RECORDS PROVIDED:
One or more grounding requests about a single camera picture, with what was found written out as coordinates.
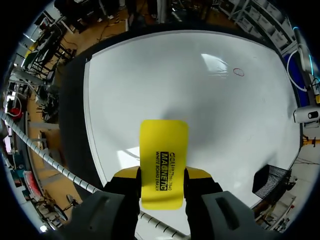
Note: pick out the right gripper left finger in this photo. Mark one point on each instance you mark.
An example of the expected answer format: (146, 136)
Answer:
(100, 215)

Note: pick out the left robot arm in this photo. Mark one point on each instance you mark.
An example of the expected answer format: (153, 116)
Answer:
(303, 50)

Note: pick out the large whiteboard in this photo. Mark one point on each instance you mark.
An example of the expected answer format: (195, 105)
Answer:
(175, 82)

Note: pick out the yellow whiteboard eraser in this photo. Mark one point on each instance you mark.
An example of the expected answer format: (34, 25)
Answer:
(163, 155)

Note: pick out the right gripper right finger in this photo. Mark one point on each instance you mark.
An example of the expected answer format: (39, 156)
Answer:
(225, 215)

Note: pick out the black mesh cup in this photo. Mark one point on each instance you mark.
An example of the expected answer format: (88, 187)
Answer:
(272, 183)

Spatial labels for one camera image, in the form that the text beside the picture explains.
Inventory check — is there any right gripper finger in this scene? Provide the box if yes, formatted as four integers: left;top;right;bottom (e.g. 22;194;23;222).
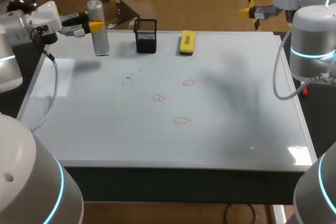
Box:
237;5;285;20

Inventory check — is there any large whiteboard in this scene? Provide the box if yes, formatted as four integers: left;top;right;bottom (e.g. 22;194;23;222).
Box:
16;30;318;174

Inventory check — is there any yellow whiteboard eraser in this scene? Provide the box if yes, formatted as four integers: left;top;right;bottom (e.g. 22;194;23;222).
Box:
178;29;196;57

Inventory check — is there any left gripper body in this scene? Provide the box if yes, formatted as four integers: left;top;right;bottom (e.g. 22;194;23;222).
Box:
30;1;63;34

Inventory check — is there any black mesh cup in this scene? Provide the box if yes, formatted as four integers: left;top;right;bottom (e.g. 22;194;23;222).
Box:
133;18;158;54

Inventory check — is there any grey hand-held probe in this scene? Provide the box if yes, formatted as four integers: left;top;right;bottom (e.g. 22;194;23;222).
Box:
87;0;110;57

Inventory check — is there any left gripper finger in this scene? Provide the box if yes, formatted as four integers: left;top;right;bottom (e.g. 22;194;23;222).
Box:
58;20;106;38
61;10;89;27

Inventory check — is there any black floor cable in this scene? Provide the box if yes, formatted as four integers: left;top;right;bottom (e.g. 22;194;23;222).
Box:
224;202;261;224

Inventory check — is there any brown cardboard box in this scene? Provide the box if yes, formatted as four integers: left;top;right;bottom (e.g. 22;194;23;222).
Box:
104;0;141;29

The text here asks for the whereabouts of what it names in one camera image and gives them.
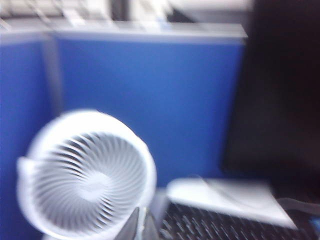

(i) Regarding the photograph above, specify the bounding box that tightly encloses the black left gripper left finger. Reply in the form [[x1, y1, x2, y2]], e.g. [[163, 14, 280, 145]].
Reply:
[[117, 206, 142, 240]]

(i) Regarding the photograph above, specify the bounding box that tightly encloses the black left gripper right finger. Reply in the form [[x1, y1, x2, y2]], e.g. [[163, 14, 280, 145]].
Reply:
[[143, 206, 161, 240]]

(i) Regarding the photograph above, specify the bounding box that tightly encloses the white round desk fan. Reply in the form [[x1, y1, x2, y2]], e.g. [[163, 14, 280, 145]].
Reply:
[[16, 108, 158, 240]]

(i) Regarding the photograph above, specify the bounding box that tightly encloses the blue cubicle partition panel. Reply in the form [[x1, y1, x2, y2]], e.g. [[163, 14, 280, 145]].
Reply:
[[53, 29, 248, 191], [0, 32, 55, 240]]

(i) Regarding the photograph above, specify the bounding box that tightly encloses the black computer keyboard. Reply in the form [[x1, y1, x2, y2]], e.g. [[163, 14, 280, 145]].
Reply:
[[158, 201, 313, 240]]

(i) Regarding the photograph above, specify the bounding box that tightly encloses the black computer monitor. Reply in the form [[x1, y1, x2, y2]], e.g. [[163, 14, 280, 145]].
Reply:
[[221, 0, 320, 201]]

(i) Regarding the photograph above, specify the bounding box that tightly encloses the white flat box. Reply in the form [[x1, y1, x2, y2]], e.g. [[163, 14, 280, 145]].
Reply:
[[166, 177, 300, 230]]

PROBLEM TO WORK ON:
Every line above that includes the word "what" must appear in the answer.

SOLUTION TO THIS TASK:
One or more grounding requests about a single camera picture, with what was found written out as coordinates.
The text here asks for the whereabouts of what it names in one camera image and gives them.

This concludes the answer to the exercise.